L’Association de pharmacie rurale a tenu ce week-end son assemblée générale, l’occasion de Benoît THIEBAUT, président, de faire le point sur les grands dossiers qui concernent l’officine et les actions menées au cours des derniers mois. L’une d’entre elle est de taille puisque Benoît THIEBAUT a fait prendre conscience au ministre de la Santé, Xavier BERTRAND, de l’impact de la désertification médicale sur l’économie de l’officine (voir les études de 2009 et 2011 de l’APR réalisées en partenariat avec CELTIPHARM). Nous nous souvenons encore de la courageuse prise de position du président de l’APR, qui lors du Congrès de pharmaciens de Bordeaux a démontré à Xavier BERTRAND que la création des maisons de santé pluridisciplinaires avait des conséquences non négligeables sur certaines officines et que cela pouvait déstabiliser le réseau. Il a eu l’occasion d’approfondir le sujet lors de réunions au ministère de la Santé.

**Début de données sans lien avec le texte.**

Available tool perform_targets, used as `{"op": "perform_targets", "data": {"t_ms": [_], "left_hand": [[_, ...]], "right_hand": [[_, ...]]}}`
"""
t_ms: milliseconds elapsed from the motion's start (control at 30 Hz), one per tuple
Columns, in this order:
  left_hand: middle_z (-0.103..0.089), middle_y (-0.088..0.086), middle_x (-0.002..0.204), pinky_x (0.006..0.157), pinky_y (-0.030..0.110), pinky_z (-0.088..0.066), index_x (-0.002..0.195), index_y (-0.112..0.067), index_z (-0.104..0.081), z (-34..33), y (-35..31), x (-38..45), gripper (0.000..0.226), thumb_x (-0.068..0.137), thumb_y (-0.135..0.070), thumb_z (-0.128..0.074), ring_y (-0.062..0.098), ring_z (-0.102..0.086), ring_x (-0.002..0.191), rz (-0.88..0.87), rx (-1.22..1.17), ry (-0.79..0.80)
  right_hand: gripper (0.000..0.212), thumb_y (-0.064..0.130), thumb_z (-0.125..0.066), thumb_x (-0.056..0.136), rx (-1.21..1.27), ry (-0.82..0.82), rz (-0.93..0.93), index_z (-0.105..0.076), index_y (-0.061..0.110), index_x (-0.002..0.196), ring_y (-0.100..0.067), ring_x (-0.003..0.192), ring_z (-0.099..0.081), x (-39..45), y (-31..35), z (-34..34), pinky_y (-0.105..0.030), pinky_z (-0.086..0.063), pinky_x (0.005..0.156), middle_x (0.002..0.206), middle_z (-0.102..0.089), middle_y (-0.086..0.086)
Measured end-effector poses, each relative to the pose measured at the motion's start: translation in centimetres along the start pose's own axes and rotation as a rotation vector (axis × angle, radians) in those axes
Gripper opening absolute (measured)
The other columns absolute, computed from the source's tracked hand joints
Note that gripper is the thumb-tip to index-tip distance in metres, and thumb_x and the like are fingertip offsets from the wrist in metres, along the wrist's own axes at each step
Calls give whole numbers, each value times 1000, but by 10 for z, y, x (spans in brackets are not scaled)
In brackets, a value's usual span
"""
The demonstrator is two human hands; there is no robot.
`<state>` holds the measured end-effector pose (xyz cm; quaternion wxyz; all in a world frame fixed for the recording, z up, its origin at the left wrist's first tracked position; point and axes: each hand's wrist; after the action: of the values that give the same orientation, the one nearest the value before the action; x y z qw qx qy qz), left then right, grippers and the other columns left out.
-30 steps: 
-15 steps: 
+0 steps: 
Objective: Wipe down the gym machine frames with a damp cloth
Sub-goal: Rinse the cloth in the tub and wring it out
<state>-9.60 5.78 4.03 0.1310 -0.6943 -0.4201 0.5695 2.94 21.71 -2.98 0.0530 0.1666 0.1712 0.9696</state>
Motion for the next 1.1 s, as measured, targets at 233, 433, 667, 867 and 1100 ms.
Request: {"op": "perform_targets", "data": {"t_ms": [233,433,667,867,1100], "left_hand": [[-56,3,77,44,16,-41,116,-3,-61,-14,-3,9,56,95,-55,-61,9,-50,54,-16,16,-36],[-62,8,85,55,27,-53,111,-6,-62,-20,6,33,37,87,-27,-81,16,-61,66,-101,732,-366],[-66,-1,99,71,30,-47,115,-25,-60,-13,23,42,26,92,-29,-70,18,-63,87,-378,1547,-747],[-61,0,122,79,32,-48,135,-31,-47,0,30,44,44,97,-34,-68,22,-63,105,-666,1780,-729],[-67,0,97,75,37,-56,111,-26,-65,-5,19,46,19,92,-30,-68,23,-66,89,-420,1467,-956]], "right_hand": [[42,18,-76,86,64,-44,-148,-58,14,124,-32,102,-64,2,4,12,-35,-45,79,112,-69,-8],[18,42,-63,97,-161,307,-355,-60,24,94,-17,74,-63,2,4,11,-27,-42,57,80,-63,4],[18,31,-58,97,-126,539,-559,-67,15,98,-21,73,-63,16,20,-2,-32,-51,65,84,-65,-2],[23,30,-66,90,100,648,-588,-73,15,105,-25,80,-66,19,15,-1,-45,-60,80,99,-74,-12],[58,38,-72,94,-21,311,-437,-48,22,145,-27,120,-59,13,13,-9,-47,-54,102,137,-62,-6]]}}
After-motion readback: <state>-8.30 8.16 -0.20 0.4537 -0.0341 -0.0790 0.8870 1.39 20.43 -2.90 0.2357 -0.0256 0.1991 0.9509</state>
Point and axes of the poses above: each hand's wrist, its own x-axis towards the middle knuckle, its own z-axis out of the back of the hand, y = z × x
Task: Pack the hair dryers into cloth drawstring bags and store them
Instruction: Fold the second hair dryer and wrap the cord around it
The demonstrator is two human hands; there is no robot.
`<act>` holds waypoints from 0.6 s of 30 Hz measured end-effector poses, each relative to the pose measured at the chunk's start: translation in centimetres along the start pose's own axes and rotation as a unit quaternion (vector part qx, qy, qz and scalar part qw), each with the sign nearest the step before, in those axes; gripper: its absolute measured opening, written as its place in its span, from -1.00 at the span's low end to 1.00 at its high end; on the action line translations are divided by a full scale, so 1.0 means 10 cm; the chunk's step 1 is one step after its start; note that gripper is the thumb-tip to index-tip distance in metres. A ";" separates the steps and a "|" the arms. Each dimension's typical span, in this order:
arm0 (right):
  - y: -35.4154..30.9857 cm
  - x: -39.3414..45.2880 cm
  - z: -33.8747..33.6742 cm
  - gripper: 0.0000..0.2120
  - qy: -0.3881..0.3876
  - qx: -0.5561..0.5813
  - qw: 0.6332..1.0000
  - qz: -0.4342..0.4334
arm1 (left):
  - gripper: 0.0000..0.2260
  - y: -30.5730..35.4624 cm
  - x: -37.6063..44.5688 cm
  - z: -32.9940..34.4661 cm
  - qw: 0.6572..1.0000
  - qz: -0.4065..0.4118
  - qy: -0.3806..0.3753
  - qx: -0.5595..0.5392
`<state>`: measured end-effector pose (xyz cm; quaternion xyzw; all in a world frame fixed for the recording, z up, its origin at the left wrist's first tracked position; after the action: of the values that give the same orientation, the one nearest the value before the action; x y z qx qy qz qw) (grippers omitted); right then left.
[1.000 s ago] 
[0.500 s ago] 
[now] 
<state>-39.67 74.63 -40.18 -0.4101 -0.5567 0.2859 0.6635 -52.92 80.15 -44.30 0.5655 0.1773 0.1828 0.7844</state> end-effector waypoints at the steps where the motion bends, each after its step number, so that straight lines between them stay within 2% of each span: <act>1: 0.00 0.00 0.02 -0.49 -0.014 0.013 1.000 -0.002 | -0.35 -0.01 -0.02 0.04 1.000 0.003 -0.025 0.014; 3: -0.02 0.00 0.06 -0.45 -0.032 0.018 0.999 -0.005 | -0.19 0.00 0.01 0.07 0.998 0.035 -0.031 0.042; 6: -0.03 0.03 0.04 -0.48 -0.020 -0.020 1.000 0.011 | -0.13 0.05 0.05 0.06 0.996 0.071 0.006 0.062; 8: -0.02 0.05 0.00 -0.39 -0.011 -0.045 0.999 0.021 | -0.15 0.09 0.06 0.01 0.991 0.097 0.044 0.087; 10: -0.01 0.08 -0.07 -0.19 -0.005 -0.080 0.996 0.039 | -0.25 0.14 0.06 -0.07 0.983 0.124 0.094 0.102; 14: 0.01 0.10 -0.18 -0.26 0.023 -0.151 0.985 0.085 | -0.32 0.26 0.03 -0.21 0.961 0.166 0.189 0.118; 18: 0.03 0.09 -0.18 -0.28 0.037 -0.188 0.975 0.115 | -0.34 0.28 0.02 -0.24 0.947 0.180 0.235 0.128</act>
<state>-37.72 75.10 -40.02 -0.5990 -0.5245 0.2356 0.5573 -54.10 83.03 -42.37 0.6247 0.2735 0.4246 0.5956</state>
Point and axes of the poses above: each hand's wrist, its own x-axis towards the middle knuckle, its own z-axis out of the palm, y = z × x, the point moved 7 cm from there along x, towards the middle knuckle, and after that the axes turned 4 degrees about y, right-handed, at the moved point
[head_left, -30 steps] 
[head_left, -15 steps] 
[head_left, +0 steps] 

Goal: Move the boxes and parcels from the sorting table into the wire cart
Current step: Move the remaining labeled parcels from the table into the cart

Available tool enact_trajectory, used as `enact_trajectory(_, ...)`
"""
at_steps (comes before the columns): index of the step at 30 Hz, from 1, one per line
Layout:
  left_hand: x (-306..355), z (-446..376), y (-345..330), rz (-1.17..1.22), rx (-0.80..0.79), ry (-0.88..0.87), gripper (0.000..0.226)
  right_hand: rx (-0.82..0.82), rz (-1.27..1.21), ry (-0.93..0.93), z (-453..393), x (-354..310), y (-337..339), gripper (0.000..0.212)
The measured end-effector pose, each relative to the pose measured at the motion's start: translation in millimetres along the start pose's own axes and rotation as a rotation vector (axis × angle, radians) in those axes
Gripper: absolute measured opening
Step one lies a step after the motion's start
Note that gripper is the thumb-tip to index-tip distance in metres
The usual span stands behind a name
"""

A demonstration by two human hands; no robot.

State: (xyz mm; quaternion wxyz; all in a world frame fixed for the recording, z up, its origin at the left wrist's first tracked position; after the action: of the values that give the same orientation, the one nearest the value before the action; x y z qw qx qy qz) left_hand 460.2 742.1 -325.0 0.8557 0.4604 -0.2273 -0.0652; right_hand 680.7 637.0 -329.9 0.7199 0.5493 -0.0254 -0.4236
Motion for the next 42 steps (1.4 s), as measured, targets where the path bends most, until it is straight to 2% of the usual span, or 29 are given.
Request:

Autre sujet à l’ordre du jour, les résultats d’une étude sur l’officine et son environnement, avec des focus sur certains secteurs d’activité (médicaments vétérinaires, maisons de retraite, génériques…). Réalisée par l’APR sous l’égide d’Hervé BRETEAU, membre du bureau de l’Association, cette étude montre que la majorité des pharmacies rurales sont prêtes pour aborder les nouvelles orientations voulues par la profession. Ainsi 62% des pharmaciens interrogées ont un scanner au comptoir et 66% transmettent ou vont transmettre des CD-ROM à la CPAM. En outre, 78% disposent d’un espace de confidentialité. Pour en savoir plus, accédez à l'interview d'Hervé BRETEAU >>>
Ce qui nous amène à la nouvelle convention… Sur la question de l’objectif génériques, les pharmaciens interrogés sont favorables à 43,4% au P4P contre 50,9% défavorables. Ils ont en moyenne un taux de substitution de 79,1%, et 43% des officinaux estiment qu’ils peuvent progresser.
Toujours concernant la convention, CELTIPHARM a présenté à l’occasion de l’assemblée générale, une étude sur l’impact de la revalorisation des astreintes. Il en ressort que ce sont les pharmacies rurales qui bénéficient le plus de cette revalorisation, avec une évolution de 77% pour les communes de moins de 5 000 habitants et de 65% pour les communes comprenant entre 5 000 et 30 000 habitants.